Several lawsuits were filed under the NYVRA beginning in 2024, including challenges to county legislative districts and at-large systems for electing town boards.

=== Nassau County redistricting ===

On February 7, 2024, New York Communities for Change and several voters filed a lawsuit against Nassau County challenging the 2023 redistricting plan for the Nassau County Legislature. The plaintiffs alleged that the map diluted the voting strength of Black, Latino, and Asian voters in violation of the NYVRA and other state-law requirements.

In January 2025, the parties reached a settlement to replace the challenged map with one containing six districts in which Black, Latino, and Asian residents constituted a majority of eligible voters. The map was to take effect for the county's November 2025 legislative elections and remain in effect until the next redistricting cycle after the 2030 census.
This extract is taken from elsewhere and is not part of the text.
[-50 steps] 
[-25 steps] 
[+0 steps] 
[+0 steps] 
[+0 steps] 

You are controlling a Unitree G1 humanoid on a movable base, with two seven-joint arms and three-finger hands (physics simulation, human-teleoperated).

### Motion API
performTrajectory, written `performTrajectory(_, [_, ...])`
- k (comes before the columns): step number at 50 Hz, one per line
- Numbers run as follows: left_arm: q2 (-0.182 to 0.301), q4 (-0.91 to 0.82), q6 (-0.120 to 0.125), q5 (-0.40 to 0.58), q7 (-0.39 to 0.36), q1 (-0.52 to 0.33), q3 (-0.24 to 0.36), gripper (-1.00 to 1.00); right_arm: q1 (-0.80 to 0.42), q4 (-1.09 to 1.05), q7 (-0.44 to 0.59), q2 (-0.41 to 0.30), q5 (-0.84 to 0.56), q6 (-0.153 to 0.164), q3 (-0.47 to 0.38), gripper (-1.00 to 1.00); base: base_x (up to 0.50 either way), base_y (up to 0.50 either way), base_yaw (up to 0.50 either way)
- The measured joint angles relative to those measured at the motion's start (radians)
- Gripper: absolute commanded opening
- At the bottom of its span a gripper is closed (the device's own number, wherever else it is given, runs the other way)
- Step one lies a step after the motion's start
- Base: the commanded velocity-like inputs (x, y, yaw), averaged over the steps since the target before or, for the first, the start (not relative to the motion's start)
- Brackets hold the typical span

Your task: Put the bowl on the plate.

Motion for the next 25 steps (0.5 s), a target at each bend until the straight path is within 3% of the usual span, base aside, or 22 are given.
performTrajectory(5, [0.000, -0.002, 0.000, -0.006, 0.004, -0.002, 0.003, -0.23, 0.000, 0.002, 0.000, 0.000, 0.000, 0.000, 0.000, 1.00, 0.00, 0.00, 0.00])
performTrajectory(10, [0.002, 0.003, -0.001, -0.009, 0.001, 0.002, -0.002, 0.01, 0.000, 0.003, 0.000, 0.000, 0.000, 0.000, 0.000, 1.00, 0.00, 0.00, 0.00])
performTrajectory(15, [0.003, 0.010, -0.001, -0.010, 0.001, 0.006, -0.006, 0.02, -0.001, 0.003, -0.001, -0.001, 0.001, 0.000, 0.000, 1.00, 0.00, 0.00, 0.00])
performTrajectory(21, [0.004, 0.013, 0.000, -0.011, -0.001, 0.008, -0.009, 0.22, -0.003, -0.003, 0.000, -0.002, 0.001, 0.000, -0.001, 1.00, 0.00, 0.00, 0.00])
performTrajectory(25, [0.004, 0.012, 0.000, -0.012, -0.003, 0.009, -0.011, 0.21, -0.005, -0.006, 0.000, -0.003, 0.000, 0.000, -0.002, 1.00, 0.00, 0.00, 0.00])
=== Clarke v. Town of Newburgh ===

In January 2024, six residents of the Town of Newburgh notified the town that its at-large method of electing members of the town board potentially violated the NYVRA. After the town board responded that it would investigate possible changes, the residents filed suit, alleging that the at-large system diluted the voting power of Black and Hispanic voters.
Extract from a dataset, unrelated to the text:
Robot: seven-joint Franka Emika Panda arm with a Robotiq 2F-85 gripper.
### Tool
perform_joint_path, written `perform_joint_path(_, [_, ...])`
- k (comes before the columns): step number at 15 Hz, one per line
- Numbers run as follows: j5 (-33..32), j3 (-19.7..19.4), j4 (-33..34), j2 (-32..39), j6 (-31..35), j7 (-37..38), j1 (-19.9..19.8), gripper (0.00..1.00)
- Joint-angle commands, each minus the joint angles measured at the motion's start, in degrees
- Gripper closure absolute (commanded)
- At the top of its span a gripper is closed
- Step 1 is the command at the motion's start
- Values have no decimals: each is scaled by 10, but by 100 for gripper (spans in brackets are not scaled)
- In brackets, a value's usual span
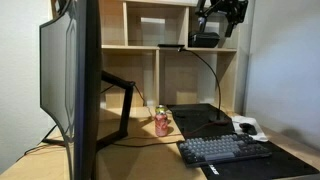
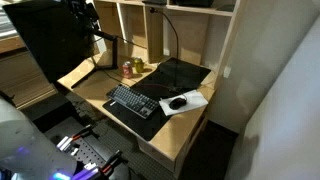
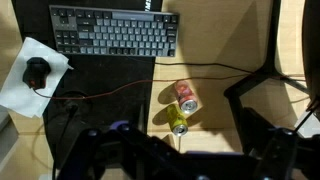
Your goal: Move the mouse to the bottom of the table, the take the two cans and put them on the paper
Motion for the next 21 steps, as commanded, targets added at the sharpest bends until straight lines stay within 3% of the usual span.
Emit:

On November 7, 2024, Justice Maria Vazquez-Doles of the New York Supreme Court, Orange County, dismissed the case and declared the NYVRA unconstitutional. On January 30, 2025, the New York Supreme Court, Appellate Division reversed, holding that the town had not shown that compliance with the NYVRA would require it to violate equal-protection guarantees.

On November 20, 2025, the New York Court of Appeals affirmed the Appellate Division's order. The court held that Newburgh, as a political subdivision of the state, lacked capacity to bring a facial constitutional challenge to the NYVRA's vote-dilution provision, and that the case did not fall within a narrow exception allowing a municipality to challenge a state statute when compliance would force it to violate the constitution.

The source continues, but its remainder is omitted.